Predecessor’s influence
A conversation with Liz could likely fill a book of its own, such is the breadth and intrigue of her anecdotes. Personal tales are interspersed with titans of Scottish literature and even phone calls from first ministers.
From 2011 to 2016, she was asked by Alex Salmond to be Makar, succeeding her great friend Edwin Morgan, who had died the previous year.
A likely contributor to her appointment to the role had been reading his poem, Open the Doors! at the opening of the Scottish Parliament building in 2004 – one of her fondest memories.
“That was terrifying. Sean Connery sitting behind you, Nicola Benedetti giving it laldy. Eddie was in a home at the time and I went down and he made me rehearse quite a bit. It was a long poem, full of tongue twisters.
“I couldn’t get it under four minutes like I was supposed to. I’d read it down the phone to my friend Siobhan Redmond in London and she said to take my time more. And I said, but it’s got to be four minutes and she said, what are they gonna do? Shoot you when you get to your feet?
“I was scared in case I’d stand up and throw up. But once you got started, you had to do it right for Eddie. He was in his late 80s, not walking about much. He did get over to the parliament building though, and he did feel really strongly that it was a great thing. His poem is amazing.”
Putting the book together took Liz back to all of these memories and more – even if she still remains unsatisfied with her own poems for that occasion.
“When proofing it, I was ashamed of some of them,” she said. “Also, it was like going back over my life. The poems aren’t autobiographical, but they’re emotionally autobiographical. They can’t not be.
“I was looking back on them as if they were by somebody else in a way, but connecting up with them again I was thinking about things I hadn’t thought about.

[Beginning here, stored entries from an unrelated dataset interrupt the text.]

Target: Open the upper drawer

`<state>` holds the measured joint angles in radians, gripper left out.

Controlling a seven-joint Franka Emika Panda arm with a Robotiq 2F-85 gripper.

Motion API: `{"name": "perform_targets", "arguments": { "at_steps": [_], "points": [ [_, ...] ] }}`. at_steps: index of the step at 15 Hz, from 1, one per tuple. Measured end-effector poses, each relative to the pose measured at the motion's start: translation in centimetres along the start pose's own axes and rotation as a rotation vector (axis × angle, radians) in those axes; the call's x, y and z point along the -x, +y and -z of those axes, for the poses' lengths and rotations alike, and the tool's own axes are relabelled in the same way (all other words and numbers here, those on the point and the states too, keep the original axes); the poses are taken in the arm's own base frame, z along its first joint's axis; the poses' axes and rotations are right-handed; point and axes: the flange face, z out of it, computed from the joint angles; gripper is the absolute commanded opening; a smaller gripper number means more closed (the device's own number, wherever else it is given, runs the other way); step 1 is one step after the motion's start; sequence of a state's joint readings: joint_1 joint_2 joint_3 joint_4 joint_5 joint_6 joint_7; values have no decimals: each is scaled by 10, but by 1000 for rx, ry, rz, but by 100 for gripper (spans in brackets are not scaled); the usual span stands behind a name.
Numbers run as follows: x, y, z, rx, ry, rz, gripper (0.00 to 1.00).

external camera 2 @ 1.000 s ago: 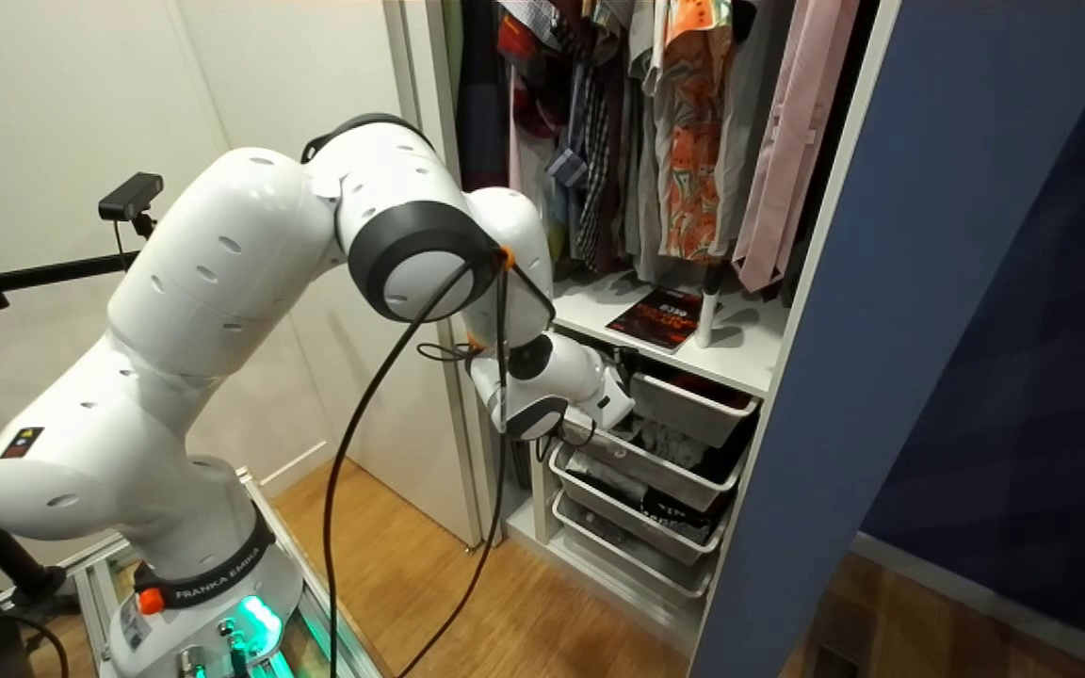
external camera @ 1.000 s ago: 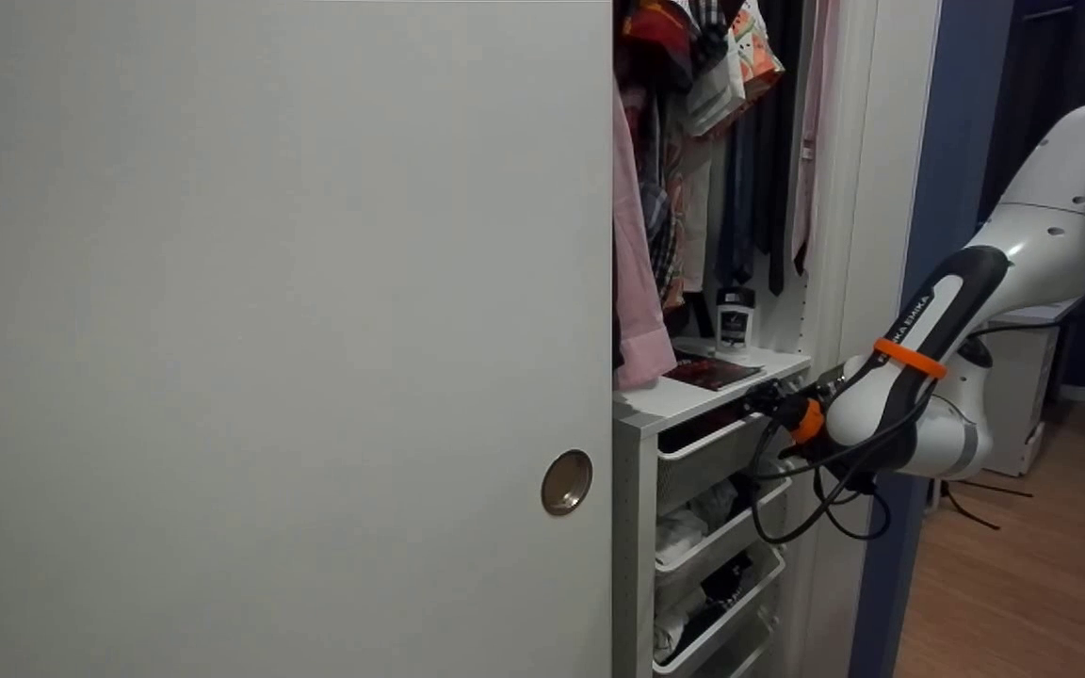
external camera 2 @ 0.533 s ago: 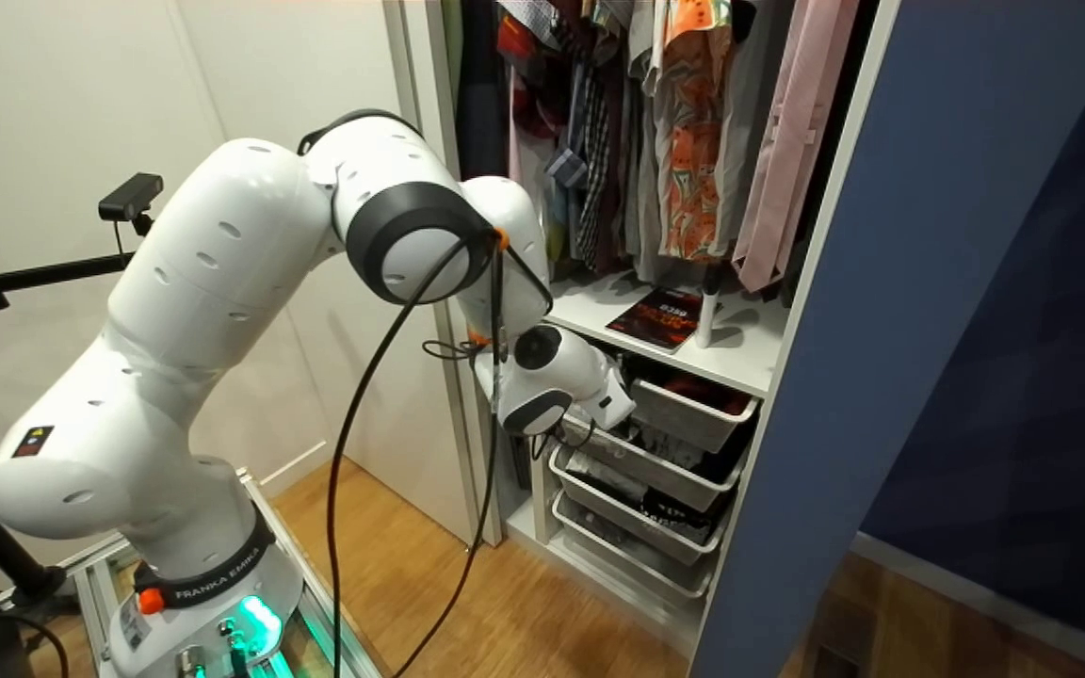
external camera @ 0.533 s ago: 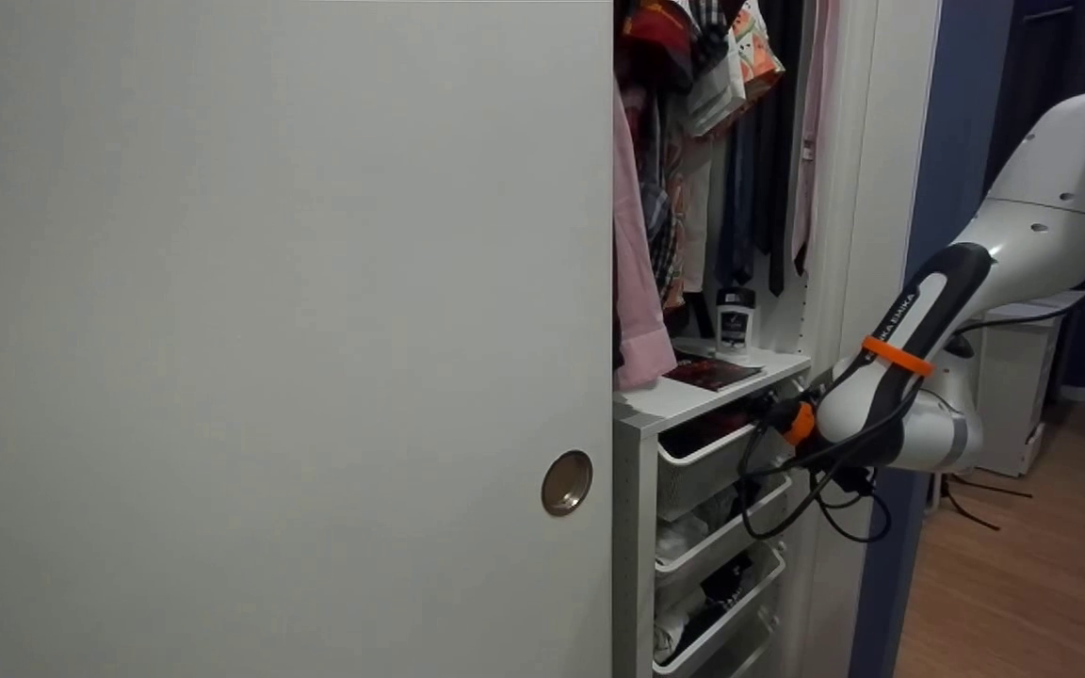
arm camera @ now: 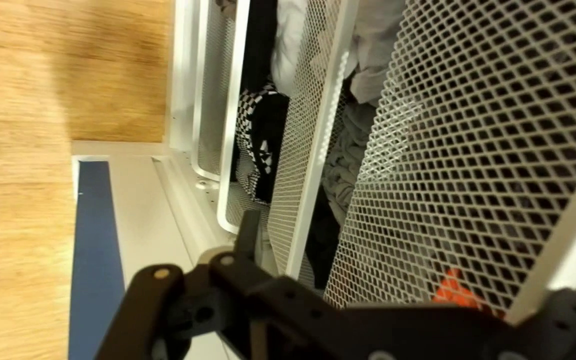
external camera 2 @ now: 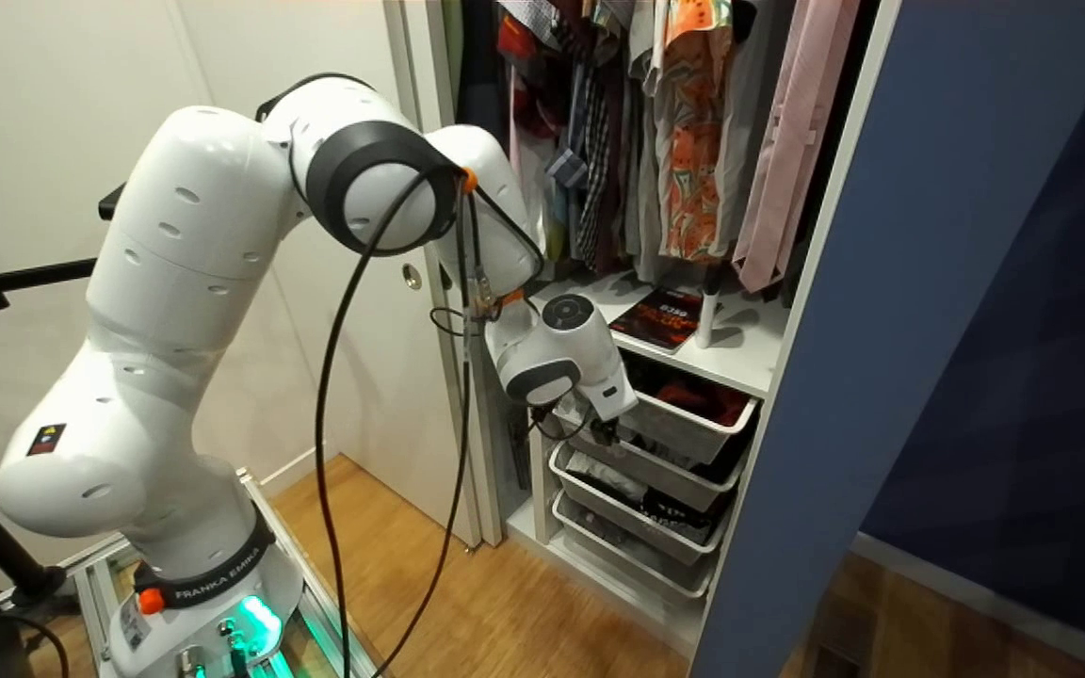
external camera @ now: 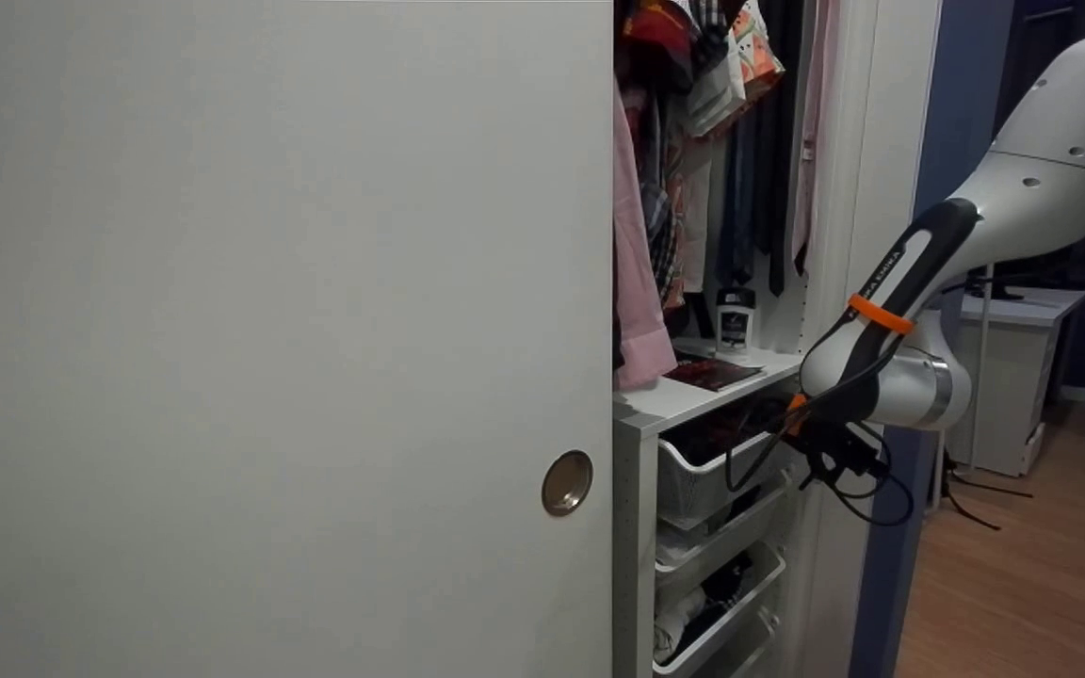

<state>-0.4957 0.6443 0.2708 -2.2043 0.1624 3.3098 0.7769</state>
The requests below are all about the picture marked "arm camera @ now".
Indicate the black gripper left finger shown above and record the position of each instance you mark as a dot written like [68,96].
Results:
[188,306]

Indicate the black white patterned cloth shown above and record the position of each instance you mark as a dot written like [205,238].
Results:
[260,140]

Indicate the small orange object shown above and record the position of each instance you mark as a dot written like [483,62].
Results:
[459,290]

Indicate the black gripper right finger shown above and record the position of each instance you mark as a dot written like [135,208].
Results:
[568,326]

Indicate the white wardrobe frame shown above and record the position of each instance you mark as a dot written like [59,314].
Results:
[141,201]

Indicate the white folded cloth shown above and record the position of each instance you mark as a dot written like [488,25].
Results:
[375,53]

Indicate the grey cloth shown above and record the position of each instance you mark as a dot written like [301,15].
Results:
[351,161]

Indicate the white drawer unit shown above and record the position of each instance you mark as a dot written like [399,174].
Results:
[178,81]

“What I could often remember was writing the poem, not the angst or the happiness or whatever had caused it.
“Jackie Kay said such a good thing about being a voice that’s many tongues. A lot of the things I write aren’t in my voice but they’re still very personal to me.”
‘The tap does go off’
With a selection of new works included, the book isn’t a full stop or a bookend on Liz’s career. She’s still writing, with a number of projects brewing. The next day, she’s going for her “daily walk with the sticks” to The Burrell Collection for research.

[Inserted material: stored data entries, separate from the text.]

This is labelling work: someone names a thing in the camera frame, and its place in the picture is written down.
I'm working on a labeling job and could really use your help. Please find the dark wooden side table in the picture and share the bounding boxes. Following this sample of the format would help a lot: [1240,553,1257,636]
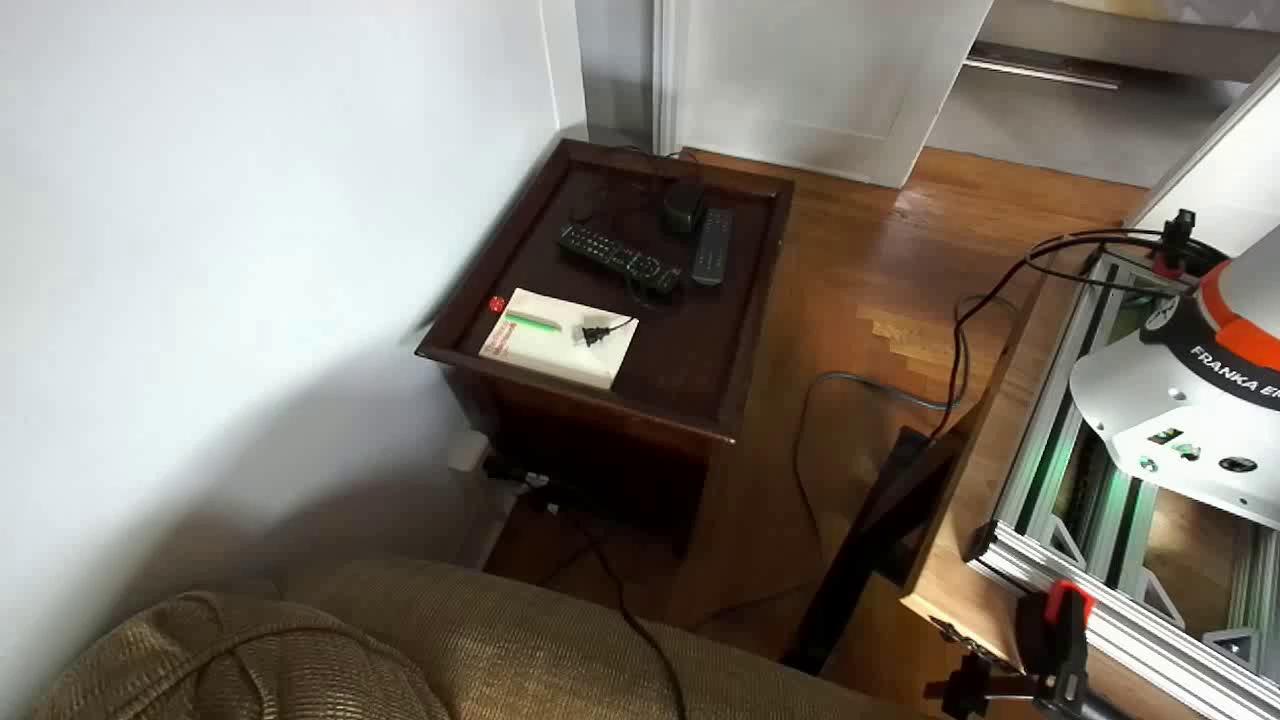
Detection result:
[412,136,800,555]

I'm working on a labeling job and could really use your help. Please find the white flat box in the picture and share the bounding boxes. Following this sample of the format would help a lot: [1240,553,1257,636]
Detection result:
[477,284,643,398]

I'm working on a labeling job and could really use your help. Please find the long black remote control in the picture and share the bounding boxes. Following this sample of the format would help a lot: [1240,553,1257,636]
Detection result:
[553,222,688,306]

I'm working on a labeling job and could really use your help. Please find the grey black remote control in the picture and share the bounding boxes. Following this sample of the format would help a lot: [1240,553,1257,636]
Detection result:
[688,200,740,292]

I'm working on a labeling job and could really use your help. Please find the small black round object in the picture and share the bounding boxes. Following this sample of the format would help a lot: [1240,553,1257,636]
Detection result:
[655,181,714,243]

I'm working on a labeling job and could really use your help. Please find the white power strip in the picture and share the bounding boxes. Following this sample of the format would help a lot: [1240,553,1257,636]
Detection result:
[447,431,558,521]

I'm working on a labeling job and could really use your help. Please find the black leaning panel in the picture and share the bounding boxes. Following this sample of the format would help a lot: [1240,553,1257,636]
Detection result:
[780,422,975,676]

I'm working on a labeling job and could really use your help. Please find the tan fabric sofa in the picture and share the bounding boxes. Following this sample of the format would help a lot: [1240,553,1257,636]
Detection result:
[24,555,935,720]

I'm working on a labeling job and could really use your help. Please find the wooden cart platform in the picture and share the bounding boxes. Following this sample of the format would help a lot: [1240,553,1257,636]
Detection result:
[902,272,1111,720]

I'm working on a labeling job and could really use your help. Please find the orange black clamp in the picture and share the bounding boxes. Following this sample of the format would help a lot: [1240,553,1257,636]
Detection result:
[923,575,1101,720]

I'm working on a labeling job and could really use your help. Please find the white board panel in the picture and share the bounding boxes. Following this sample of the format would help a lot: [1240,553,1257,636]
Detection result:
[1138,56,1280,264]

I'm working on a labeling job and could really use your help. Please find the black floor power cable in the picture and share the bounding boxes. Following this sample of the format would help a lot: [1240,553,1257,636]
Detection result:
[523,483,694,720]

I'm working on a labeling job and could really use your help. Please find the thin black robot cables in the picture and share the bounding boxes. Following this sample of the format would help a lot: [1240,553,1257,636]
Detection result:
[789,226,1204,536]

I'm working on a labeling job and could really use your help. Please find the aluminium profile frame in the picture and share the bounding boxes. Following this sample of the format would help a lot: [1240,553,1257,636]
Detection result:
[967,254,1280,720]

“Not everything works out by any means. But when it starts to work out enough for you to continue going, then I’m quite happy.
“The tap does go off. A lot of the time I’ve got to forcibly turn it on. I love writing when I can write. I hate writing when I’m stuck and forcing myself. It’s a pleasure once it’s happening for you,” she explained.
“When the hip was getting worse I didn’t write anything for a long while. Working on the new ones got me going. It was a bit of an emotional rollercoaster getting the book out and now I feel free of it.
“I quite liked the new ones once I’d done them out loud and realised that they go down well, that was a relief.
“I didn’t think I had enough new poems and they’re all over the place, a rag bag, but once they’re all put together, it’s a set.”
Opening the book, she comes to one page that is particularly poignant. A bringing together of her legacy, it also pays tribute to cherished loved ones lost.
“In memory of my father and mother, John and Margaret Lochhead, and my husband, Tom Logan,” she reads.
“It’s hard to say those words, but it’s the truth. I could’ve done a thanks page but I’d miss someone important out and make a mess of it. So I thought leave it at that.
“Your life is your life, and that’s what it is. The book’s helped me with that – I don’t mind being old so much as I did before it came out. I don’t mind if I don’t get another book out. I’ll mind if I don’t get the fun of trying to write things anymore, even if I don’t get them done.”
Liz Lochhead – A Handsel is out now.